In Seattle, many of us encounter our actual landlord maybe once, if at all. Most corporate landlords hire a combination of software portals and property managers that handle rent, maintenance, fees, and anything else that empties your bank account. Often you don’t even know who actually owns your unit. You pay your rent; next year (or next month), you pay more rent, and you hope your income keeps up with it. When it doesn’t, you move. Your rent increase, affordable or not, is always blamed on that endlessly repeated fable you learned in Econ 101: the law of supply and demand. Like gravity, it’s presented as an eternal principle. What’s never talked about is what determines supply and demand: market dominance and bargaining power.
The Lawsuit
Back in November 2022, The Seattle Times broke a story about three lawsuits filed against a software firm called RealPage and several of its clients. The article stated, “The complaints claim that by exchanging detailed and ‘competitively sensitive’ information, RealPage and the landlords have illegally created a ‘cartel’ to set prices in violation of antitrust laws.” RealPage, according to the lawsuit, “includes a pricing algorithm … designed to aid landlords with driving rent up as high as possible.” The suit claims that leasing companies increase the price of Seattle rent to rates beyond what a “fair market“ price would be.

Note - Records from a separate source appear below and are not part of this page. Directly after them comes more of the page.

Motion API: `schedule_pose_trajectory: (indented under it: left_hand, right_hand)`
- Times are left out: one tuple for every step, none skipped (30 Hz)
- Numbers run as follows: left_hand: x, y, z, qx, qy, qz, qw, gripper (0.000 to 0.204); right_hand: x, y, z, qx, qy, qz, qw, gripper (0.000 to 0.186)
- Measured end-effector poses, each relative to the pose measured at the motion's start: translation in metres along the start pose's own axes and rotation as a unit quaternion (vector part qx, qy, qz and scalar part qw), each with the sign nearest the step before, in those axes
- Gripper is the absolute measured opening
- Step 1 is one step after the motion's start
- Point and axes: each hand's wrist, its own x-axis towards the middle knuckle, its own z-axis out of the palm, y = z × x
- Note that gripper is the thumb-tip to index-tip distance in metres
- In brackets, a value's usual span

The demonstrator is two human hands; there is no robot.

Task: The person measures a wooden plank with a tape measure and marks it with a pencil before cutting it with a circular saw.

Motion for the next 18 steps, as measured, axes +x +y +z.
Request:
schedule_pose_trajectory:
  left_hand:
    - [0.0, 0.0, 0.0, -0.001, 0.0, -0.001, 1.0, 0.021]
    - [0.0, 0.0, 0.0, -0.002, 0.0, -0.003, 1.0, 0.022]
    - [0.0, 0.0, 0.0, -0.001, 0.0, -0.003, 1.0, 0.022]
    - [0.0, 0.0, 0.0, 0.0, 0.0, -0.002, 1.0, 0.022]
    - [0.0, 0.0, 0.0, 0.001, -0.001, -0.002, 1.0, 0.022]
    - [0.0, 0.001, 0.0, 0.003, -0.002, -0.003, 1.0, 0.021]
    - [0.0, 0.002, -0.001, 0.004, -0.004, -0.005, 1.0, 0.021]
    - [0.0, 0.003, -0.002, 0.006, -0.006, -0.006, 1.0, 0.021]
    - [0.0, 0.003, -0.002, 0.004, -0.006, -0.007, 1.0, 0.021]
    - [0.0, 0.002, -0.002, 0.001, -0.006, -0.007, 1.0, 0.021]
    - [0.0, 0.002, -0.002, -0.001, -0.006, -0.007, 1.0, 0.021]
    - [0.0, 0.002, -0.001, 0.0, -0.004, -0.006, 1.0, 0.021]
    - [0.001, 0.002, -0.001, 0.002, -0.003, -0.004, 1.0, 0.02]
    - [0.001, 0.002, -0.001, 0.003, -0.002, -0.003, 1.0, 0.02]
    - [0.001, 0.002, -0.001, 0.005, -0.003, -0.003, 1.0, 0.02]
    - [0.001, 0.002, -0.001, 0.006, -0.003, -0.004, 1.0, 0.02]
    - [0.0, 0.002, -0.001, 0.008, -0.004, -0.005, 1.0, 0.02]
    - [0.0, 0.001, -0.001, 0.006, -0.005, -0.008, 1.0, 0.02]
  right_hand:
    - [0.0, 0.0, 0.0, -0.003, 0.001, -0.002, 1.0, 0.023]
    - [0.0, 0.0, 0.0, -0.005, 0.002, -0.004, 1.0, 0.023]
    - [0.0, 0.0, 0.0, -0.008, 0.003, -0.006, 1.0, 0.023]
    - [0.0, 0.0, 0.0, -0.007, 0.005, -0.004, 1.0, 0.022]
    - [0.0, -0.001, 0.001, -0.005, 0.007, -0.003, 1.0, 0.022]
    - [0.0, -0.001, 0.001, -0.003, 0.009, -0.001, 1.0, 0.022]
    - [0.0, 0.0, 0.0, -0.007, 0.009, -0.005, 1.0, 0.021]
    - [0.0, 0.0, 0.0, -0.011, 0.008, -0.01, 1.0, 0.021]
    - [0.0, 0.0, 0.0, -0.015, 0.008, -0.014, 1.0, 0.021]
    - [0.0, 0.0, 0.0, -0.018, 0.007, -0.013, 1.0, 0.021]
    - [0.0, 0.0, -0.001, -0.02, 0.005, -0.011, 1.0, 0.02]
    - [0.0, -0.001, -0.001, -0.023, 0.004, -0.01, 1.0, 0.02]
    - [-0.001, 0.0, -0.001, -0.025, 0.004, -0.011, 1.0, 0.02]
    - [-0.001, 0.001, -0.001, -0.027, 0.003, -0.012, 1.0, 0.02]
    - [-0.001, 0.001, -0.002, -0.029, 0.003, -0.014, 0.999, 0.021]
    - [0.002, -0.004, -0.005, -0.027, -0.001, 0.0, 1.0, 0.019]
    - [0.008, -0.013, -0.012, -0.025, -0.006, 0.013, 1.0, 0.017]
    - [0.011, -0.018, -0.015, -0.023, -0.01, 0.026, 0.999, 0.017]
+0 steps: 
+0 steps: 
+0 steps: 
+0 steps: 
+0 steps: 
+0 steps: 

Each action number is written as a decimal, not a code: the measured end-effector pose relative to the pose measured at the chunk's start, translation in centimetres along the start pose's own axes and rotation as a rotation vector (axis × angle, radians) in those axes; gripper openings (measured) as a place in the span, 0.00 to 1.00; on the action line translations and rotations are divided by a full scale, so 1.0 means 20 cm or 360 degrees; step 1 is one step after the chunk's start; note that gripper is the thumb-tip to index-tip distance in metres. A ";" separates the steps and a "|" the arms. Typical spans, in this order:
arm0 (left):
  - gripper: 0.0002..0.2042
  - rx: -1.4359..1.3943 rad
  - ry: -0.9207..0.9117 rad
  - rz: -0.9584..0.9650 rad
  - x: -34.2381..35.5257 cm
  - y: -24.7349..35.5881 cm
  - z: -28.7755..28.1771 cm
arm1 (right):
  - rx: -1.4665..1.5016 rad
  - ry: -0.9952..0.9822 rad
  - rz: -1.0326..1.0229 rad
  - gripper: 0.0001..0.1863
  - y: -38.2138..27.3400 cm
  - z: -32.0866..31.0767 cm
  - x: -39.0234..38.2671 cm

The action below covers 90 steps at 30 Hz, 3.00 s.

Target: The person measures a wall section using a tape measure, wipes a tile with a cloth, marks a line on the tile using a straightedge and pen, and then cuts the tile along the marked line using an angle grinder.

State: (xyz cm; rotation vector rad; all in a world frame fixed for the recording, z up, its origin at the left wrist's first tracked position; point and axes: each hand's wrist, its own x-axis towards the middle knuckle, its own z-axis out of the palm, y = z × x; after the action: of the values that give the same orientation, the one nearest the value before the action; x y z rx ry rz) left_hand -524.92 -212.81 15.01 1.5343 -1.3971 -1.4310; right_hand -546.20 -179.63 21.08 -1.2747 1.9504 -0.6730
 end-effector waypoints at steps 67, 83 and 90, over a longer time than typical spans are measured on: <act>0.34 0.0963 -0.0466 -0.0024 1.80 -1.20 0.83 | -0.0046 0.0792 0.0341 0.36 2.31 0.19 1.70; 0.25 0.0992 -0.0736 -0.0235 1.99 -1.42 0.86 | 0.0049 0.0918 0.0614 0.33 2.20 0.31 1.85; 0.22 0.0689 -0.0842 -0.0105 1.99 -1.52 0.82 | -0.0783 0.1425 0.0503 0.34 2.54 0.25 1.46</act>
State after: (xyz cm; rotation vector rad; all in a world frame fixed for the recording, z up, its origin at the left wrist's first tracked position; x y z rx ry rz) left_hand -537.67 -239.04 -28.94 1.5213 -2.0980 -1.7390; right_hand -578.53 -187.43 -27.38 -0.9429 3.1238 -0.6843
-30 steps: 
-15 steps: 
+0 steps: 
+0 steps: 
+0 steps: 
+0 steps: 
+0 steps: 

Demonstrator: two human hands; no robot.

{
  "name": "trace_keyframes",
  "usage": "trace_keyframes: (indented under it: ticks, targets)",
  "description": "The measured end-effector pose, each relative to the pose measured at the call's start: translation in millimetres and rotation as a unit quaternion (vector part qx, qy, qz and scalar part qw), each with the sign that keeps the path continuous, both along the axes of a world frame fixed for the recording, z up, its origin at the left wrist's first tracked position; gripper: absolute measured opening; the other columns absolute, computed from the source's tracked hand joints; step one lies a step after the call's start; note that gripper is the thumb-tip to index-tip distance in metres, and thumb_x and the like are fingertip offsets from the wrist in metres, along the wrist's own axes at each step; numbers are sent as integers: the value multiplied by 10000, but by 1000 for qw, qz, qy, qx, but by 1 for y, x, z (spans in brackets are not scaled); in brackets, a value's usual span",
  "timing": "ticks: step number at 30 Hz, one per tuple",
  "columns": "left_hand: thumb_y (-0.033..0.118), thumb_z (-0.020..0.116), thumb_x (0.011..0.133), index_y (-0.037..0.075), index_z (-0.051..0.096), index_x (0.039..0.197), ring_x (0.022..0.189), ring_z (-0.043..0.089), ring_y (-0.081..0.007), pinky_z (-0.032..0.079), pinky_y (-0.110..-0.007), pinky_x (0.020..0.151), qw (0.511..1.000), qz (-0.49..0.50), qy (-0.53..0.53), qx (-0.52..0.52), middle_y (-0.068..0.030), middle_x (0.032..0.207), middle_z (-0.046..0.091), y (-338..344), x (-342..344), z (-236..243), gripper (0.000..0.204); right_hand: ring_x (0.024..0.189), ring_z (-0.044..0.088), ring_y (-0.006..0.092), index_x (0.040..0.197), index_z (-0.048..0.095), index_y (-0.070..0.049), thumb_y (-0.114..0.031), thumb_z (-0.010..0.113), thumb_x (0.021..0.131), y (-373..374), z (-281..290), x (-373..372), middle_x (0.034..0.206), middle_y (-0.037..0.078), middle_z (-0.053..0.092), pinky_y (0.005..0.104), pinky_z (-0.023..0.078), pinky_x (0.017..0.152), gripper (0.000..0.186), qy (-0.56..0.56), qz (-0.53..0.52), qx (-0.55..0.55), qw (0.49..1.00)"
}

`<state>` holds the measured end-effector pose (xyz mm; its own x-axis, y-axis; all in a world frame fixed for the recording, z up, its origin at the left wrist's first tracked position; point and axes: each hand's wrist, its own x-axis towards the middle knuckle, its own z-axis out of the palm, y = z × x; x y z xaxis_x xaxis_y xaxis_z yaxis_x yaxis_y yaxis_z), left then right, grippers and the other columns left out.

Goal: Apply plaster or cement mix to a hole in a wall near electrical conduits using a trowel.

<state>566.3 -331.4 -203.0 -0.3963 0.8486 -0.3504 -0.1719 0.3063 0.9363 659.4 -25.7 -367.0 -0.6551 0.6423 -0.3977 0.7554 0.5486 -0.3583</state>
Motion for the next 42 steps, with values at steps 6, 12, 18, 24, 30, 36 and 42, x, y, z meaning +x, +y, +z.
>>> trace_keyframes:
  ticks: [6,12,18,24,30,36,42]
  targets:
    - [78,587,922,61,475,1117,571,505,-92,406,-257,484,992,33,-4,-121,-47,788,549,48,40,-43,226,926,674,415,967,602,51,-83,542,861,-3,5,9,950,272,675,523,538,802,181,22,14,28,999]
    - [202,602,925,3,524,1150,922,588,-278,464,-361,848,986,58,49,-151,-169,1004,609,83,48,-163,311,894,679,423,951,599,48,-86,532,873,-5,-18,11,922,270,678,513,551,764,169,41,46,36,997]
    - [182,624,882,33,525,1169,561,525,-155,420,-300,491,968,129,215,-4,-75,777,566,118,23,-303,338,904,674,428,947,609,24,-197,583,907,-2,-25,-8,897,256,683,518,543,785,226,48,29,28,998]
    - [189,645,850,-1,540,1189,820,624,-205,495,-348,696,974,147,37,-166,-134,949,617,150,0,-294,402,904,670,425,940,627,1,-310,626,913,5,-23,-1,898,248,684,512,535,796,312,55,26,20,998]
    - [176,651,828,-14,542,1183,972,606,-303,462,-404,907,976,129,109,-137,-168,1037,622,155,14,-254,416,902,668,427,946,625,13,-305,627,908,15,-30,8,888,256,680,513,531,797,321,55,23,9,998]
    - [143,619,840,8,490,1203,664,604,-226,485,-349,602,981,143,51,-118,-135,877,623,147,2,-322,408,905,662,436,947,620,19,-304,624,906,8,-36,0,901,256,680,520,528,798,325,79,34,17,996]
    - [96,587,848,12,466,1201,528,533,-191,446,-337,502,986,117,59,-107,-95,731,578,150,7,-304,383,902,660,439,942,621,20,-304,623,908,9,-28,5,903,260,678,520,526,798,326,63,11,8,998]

So how does this work? According to a ProPublica report, the YieldStar software deploys an algorithm — a set of mathematical rules — to analyze a trove of data RealPage gathers from clients, including private information on what nearby competitors charge. It then feeds its clients’ internal rent data into its pricing software, giving landlords an aggregated, anonymous look at what their competitors nearby are charging. RealPage then meets privately with landlords who are normally rivals to advise them on how far they can raise their rents, even if it temporarily creates a lower occupancy rate. (One of the algorithm’s developers told ProPublica that leasing agents had “too much empathy” compared with computer-generated pricing.)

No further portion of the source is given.